Description of the task
Write out the data again exactly, skipping every picture.
━━━━━ Available data
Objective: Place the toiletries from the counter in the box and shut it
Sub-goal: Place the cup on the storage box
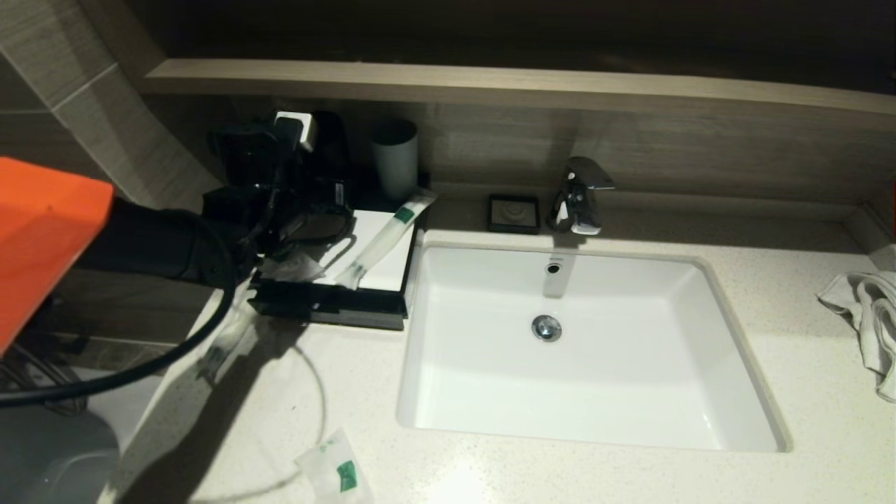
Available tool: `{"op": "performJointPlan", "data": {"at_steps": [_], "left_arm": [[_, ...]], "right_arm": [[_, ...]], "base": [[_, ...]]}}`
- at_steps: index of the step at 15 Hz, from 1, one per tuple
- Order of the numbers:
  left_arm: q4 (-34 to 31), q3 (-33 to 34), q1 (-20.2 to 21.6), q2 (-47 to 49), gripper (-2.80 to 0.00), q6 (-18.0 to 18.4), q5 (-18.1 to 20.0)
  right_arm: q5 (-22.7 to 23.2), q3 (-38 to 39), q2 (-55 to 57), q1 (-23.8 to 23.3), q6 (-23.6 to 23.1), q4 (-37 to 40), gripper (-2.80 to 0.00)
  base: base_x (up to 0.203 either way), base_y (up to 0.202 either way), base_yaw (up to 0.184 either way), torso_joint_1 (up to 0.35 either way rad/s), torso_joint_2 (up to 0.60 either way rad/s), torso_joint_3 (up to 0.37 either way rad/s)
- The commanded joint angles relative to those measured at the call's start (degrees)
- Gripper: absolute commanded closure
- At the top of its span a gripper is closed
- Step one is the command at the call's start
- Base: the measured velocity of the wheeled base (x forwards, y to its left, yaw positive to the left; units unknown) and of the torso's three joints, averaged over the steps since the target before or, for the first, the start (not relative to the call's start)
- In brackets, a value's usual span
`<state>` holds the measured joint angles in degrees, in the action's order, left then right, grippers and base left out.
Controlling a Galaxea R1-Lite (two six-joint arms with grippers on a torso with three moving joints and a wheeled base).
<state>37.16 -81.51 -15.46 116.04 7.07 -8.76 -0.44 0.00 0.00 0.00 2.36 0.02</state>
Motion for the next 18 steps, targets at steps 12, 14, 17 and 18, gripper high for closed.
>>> {"op": "performJointPlan", "data": {"at_steps": [12,14,17,18], "left_arm": [[0.02,-2.86,-0.01,3.23,0.0,0.14,-0.12],[-0.26,-3.96,-0.01,3.56,0.0,0.13,-0.12],[-1.64,-5.94,-0.01,3.67,0.0,0.05,-0.12],[-1.74,-6.12,-0.01,3.67,0.0,0.05,-0.12]], "right_arm": [[0.0,0.0,0.0,0.0,0.02,-0.02,0.0],[0.0,0.08,0.0,0.0,0.02,-0.02,0.0],[0.0,0.0,0.0,0.0,0.02,-0.02,0.0],[0.0,0.05,0.0,0.0,0.02,-0.02,0.0]], "base": [[0.0,0.0,0.0,0.0,0.0,0.0],[0.0,0.0,0.0,0.0,0.0,0.0],[0.0,0.0,0.0,0.0,0.0,0.0],[0.0,0.0,0.0,0.0,0.0,0.0]]}}
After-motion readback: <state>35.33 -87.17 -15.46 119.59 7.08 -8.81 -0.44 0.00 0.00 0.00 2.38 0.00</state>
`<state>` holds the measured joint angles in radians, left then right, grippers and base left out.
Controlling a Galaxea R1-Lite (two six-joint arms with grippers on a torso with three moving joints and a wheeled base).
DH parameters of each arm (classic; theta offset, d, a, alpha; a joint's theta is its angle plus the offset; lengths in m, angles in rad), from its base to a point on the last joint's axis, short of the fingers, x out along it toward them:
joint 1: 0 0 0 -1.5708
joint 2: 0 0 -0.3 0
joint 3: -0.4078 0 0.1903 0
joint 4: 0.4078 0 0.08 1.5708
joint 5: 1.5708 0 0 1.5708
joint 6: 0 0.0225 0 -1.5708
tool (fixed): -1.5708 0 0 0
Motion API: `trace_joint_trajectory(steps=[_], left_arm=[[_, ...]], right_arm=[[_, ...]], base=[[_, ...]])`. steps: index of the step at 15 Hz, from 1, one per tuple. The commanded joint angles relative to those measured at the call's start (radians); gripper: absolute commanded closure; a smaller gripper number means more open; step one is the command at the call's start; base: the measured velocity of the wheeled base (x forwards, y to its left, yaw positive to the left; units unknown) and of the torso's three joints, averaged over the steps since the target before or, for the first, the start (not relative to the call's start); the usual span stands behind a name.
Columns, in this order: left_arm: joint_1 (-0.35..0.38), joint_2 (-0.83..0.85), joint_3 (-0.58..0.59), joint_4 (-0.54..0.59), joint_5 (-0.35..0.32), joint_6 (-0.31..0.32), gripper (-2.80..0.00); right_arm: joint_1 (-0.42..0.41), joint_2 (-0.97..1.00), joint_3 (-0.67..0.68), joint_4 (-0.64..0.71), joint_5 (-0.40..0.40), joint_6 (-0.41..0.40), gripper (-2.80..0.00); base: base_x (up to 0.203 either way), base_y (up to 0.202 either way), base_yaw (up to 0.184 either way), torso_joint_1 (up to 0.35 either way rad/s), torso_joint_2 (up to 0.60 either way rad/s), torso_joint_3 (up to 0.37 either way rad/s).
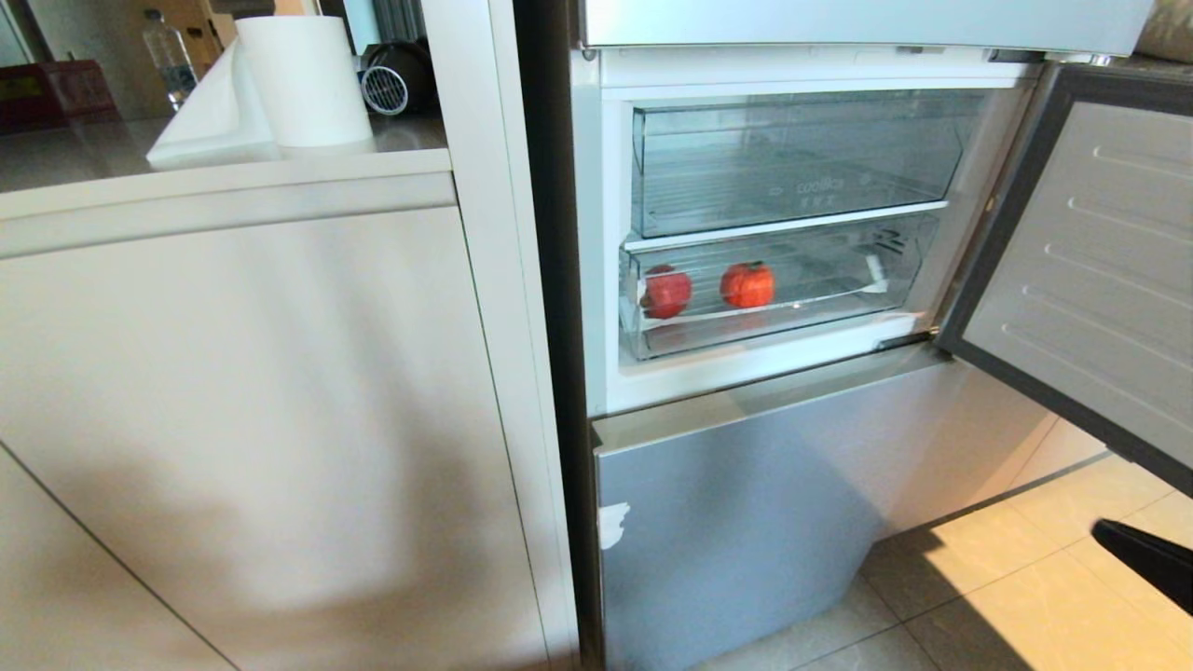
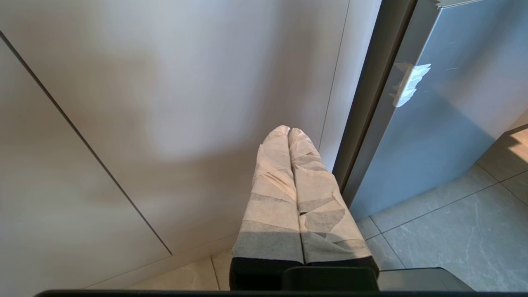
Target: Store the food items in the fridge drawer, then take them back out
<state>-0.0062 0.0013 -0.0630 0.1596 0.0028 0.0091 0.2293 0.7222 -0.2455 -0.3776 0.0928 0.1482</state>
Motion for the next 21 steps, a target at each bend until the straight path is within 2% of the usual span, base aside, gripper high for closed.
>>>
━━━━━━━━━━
Answer to the problem
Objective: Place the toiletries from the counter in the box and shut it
Sub-goal: Place the cup on the storage box
Available tool: `{"op": "performJointPlan", "data": {"at_steps": [_], "left_arm": [[_, ...]], "right_arm": [[_, ...]], "base": [[_, ...]]}}`
- at_steps: index of the step at 15 Hz, from 1, one per tuple
- Order of the numbers:
  left_arm: q4 (-34 to 31), q3 (-33 to 34), q1 (-20.2 to 21.6), q2 (-47 to 49), gripper (-2.80 to 0.00), q6 (-18.0 to 18.4), q5 (-18.1 to 20.0)
  right_arm: q5 (-22.7 to 23.2), q3 (-38 to 39), q2 (-55 to 57), q1 (-23.8 to 23.3), q6 (-23.6 to 23.1), q4 (-37 to 40), gripper (-2.80 to 0.00)
  base: base_x (up to 0.203 either way), base_y (up to 0.202 either way), base_yaw (up to 0.184 either way), torso_joint_1 (up to 0.35 either way rad/s), torso_joint_2 (up to 0.60 either way rad/s), torso_joint_3 (up to 0.37 either way rad/s)
- The commanded joint angles relative to those measured at the call's start (degrees)
- Gripper: absolute commanded closure
- At the top of its span a gripper is closed
- Step one is the command at the call's start
- Base: the measured velocity of the wheeled base (x forwards, y to its left, yaw positive to the left; units unknown) and of the torso's three joints, averaged over the steps since the target before or, for the first, the start (not relative to the call's start)
- In brackets, a value's usual span
`<state>` holds the measured joint angles in degrees, in the action's order, left then right, grippers and base left out.
Controlling a Galaxea R1-Lite (two six-joint arms with grippers on a torso with three moving joints and a wheeled base).
<state>37.16 -81.51 -15.46 116.04 7.07 -8.76 -0.44 0.00 0.00 0.00 2.36 0.02</state>
Motion for the next 18 steps, targets at steps 12, 14, 17 and 18, gripper high for closed.
>>> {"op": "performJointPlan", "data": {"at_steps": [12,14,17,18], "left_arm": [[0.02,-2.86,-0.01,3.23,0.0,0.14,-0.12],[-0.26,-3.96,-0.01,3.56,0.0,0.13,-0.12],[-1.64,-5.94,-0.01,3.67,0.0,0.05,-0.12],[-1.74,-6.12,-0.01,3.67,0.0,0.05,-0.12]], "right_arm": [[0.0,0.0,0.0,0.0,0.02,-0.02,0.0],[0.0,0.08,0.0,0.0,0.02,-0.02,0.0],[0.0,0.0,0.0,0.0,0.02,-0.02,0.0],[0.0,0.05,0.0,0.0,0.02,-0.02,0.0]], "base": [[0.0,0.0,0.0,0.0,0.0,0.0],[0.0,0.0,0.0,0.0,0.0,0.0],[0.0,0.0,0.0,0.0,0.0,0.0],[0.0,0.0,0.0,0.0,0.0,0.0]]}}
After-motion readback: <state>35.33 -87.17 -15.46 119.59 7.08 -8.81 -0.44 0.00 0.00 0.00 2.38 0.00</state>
`<state>` holds the measured joint angles in radians, left then right, grippers and base left out.
Controlling a Galaxea R1-Lite (two six-joint arms with grippers on a torso with three moving joints and a wheeled base).
DH parameters of each arm (classic; theta offset, d, a, alpha; a joint's theta is its angle plus the offset; lengths in m, angles in rad), from its base to a point on the last joint's axis, short of the fingers, x out along it toward them:
joint 1: 0 0 0 -1.5708
joint 2: 0 0 -0.3 0
joint 3: -0.4078 0 0.1903 0
joint 4: 0.4078 0 0.08 1.5708
joint 5: 1.5708 0 0 1.5708
joint 6: 0 0.0225 0 -1.5708
tool (fixed): -1.5708 0 0 0
Motion API: `trace_joint_trajectory(steps=[_], left_arm=[[_, ...]], right_arm=[[_, ...]], base=[[_, ...]])`. steps: index of the step at 15 Hz, from 1, one per tuple. The commanded joint angles relative to those measured at the call's start (radians); gripper: absolute commanded closure; a smaller gripper number means more open; step one is the command at the call's start; base: the measured velocity of the wheeled base (x forwards, y to its left, yaw positive to the left; units unknown) and of the torso's three joints, averaged over the steps since the target before or, for the first, the start (not relative to the call's start); the usual span stands behind a name.
Columns, in this order: left_arm: joint_1 (-0.35..0.38), joint_2 (-0.83..0.85), joint_3 (-0.58..0.59), joint_4 (-0.54..0.59), joint_5 (-0.35..0.32), joint_6 (-0.31..0.32), gripper (-2.80..0.00); right_arm: joint_1 (-0.42..0.41), joint_2 (-0.97..1.00), joint_3 (-0.67..0.68), joint_4 (-0.64..0.71), joint_5 (-0.40..0.40), joint_6 (-0.41..0.40), gripper (-2.80..0.00); base: base_x (up to 0.203 either way), base_y (up to 0.202 either way), base_yaw (up to 0.184 either way), torso_joint_1 (up to 0.35 either way rad/s), torso_joint_2 (up to 0.60 either way rad/s), torso_joint_3 (up to 0.37 either way rad/s).
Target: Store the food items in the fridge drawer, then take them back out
<state>-0.0062 0.0013 -0.0630 0.1596 0.0028 0.0091 0.2293 0.7222 -0.2455 -0.3776 0.0928 0.1482</state>
Motion for the next 21 steps, a target at each bend until the straight path is within 2% of the usual span, base aside, gripper high for closed.
>>>

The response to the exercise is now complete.